Camping, Great Or Otherwise
The first summer I began camping wholeheartedly, I didn’t always have the best results. The rain, or just my inexperience, left me sleeping in my SUV as often as I slept in my tent (see Our Last Inanimate Night Together from January 2021). When summer ended and I began the long haul back to Florida from Wyoming, my overfilled vehicle mandated that I tent camp. I departed the Big Horn Mountains and travelled north to Great Falls, Montana, to awash myself in yet another Corps of Discovery outing. In addition to the Lewis and Clark National Historic Trail Interpretive Center, one of the finest among many similarly named facilities, I wander the walk along the Missouri River and gaze upon dry waterways that once flowed so abundantly, the members of the expedition spent a full month hauling their canoes around the collection of waterfalls – the Great Portage.
In need of a good night’s sleep and only having done a minimal amount of regional research, I am one of the last arrivals at a private, city RV park.

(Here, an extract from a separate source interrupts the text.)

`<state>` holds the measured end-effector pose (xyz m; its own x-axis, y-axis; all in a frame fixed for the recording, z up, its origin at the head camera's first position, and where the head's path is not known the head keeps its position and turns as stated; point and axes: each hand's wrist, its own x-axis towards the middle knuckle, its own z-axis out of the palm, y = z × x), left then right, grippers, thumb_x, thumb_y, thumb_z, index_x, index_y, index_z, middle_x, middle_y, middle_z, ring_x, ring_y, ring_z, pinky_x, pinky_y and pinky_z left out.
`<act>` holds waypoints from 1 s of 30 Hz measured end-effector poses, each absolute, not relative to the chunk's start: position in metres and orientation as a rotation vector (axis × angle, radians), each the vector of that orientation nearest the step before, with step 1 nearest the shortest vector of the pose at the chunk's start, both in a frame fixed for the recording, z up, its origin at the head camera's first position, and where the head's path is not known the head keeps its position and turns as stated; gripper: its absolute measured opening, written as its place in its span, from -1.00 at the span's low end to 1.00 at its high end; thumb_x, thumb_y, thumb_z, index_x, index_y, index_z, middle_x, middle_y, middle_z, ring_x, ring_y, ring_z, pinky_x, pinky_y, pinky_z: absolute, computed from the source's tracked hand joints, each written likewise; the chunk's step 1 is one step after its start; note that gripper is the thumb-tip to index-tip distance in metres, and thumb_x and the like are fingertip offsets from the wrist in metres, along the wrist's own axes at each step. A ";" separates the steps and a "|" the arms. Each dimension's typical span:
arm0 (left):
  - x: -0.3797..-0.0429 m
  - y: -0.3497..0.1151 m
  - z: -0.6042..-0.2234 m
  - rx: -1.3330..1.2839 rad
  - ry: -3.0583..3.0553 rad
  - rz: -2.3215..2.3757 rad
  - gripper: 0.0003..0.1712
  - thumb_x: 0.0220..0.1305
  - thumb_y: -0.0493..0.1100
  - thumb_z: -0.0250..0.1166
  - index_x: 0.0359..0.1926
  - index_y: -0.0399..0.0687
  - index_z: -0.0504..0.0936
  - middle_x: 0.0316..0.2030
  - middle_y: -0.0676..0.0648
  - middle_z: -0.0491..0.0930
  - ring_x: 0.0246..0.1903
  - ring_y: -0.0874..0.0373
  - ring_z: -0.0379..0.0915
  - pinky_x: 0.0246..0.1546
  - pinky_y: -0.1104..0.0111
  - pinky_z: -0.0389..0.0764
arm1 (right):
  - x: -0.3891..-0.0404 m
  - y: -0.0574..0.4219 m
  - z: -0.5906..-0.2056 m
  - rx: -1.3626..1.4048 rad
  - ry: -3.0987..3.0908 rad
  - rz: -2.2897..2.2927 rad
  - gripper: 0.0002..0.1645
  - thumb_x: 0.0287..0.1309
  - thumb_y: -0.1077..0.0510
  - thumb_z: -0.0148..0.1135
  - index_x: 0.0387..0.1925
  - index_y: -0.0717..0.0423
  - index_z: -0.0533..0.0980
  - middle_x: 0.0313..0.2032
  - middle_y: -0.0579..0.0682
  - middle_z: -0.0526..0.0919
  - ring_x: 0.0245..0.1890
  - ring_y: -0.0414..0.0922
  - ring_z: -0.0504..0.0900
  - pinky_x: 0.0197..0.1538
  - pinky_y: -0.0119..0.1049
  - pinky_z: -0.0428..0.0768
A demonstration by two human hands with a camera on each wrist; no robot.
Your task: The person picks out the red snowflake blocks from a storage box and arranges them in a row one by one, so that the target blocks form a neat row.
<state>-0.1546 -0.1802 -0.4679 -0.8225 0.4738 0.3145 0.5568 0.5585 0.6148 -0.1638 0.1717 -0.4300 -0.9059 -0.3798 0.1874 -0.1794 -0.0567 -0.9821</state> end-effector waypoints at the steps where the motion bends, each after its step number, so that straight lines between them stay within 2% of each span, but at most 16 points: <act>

Yes, I prefer a less “hopping” location, but I planned to be on the road at a reasonable hour to see the real highlight of Great Falls: the Great Falls. The corner of the site at its entrance, just across the road from the Sun River, avoids the larger fifth-wheel trailers and a healthy collection of tents fills the grassy lot. Even closer than the RVs, just outside the park entrance, a local watering hole, light on the water and heavy on other adult beverages, beckons to those who aren’t tent camping for the thrilling adventure of reliving the portage, great or otherwise.
Loquacious Liquor
Sleeping soundly in a tent requires, ironically, a dearth of sounds in the vicinity. My favorite campsites are the ones I have completely to myself, rather than the ones where the entire campground hears the dinner bell from the neighboring campsites (see Sand, Water, Snow, Deer, And The Last Blueberry Muffin from January 2019). I also spend the last hour when I should be nodding off listening to the sounds around me hoping to hear an owl hoot or a cacophony of frogs and crickets when I ought to be sleeping. I find myself almost giddy to be in a new place, under the stars, fortunate enough to enjoy the journey of travel. I’ve left jobs to prioritize this opportunity.
But not this opportunity: I awake in the early hours of the morning, with the temperatures hovering in the mid-thirties, happy that I am warm enough and dry enough. My neighbors, unfortunately, are quite saturated themselves. In addition to stumbling back from the bar, they are also stumbling to get inside their tent. In their drunken awkwardness, their dog, decides oh-dark-thirty is the ideal time to cruise the tent acreage. Likely everyone tries and fails to ignore the mayhem. I know. I am one of them. Beckoning a dog cannot be done both quietly and effectively, much less when boisterously inebriated. I have enormous respect for anyone who could possibly sleep through the effort to corral Elvis, and his drunken owners, back into their tent. I don’t manage to fall back to sleep easily or awake early and well rested to see the sun cast its first rays onto what Meriwether Lewis described as the “…the grandest sight I ever beheld…”. I couldn’t even get up and going before the rabble-rousers. On the upside, Elvis has left the campground.